The research team performed single-cell RNA-Seq (scRNA-Seq), bulk methylation and bulk RNA-Seq on 19 PHGG samples from the hospital's brain tumor bank. This work established a comprehensive, single-cell transcriptomic data set and included capturing immune cell data, which has previously been understudied.

The scRNA-Seq analysis distinguished tumors from immune cells and identified multiple subtypes of each. Among the diverse tumor cell types identified in the PHGG samples, three principal cell types emerged: astrocytes, oligodendrocyte progenitor cells (OPC) and OPC-derived mesenchymal-like cells (Mes). Each exhibited distinct gene expression profiles, pathway enrichment and degrees of mesenchymal character.

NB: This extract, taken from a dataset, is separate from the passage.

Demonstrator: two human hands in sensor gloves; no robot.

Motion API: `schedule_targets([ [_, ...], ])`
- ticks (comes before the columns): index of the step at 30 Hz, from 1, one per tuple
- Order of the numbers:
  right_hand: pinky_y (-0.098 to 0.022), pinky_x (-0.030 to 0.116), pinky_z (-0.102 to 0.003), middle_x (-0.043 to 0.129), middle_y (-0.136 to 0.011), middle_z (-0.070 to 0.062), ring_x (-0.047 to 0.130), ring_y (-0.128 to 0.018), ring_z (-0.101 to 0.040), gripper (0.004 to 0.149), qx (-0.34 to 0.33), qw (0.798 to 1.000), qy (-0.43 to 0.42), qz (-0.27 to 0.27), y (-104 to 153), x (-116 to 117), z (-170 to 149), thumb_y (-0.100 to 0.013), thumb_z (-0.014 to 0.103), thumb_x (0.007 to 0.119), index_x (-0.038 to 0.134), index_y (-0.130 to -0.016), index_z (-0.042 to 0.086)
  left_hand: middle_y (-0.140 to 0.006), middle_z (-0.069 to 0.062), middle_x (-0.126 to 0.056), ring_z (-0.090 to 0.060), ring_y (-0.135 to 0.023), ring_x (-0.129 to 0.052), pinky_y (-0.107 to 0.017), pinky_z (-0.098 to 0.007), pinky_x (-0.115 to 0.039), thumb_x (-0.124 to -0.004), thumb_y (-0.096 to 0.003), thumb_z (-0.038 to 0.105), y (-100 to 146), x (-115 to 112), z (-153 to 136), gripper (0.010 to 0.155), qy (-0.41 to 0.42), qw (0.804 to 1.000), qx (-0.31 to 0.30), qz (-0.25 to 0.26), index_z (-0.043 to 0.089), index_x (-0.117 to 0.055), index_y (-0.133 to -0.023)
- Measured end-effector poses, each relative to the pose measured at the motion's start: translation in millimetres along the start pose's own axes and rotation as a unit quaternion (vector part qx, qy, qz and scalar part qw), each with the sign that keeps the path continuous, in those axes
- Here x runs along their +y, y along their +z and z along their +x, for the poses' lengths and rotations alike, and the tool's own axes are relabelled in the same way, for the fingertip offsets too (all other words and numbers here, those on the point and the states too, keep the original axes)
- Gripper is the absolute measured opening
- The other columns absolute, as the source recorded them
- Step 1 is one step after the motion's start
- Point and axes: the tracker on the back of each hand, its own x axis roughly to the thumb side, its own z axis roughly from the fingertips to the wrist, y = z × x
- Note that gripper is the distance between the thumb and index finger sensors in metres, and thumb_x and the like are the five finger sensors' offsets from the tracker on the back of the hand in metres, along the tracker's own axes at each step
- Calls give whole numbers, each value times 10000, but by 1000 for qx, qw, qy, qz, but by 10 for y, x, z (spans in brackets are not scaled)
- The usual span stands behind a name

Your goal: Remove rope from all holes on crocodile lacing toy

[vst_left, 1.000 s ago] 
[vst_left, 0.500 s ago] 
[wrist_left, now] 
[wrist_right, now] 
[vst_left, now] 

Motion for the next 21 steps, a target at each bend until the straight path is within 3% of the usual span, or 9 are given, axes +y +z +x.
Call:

Immune cell analysis pinpointed a macrophage population with elevated mesenchymal and inflammatory gene expression that likely sparks the onset of tumor cells with mesenchymal characteristics. Study authors also identified gene expression markers and immunofluorescence staining patterns consistent with T-cell exhaustion and suppression.

Clinical implications

Taken together, these findings suggest PHGG involves various actively growing tumor cell types, potentially impacted by microglia-derived macrophages, with predicted Mes tumor cells likely originating from OPCs. The variable tumor cell populations appear to rely on different oncogenic pathways and may respond differently to therapy.

Future research should focus on understanding how tumor resident macrophages contribute to the mesenchymal tumor environment and how the individual tumor cell types react to variable combinations of radiotherapy and chemotherapy. Study authors believe these findings provide valuable insights for the development of treatment strategies to target specific oncogenic processes in diverse PHGG tumor cell types.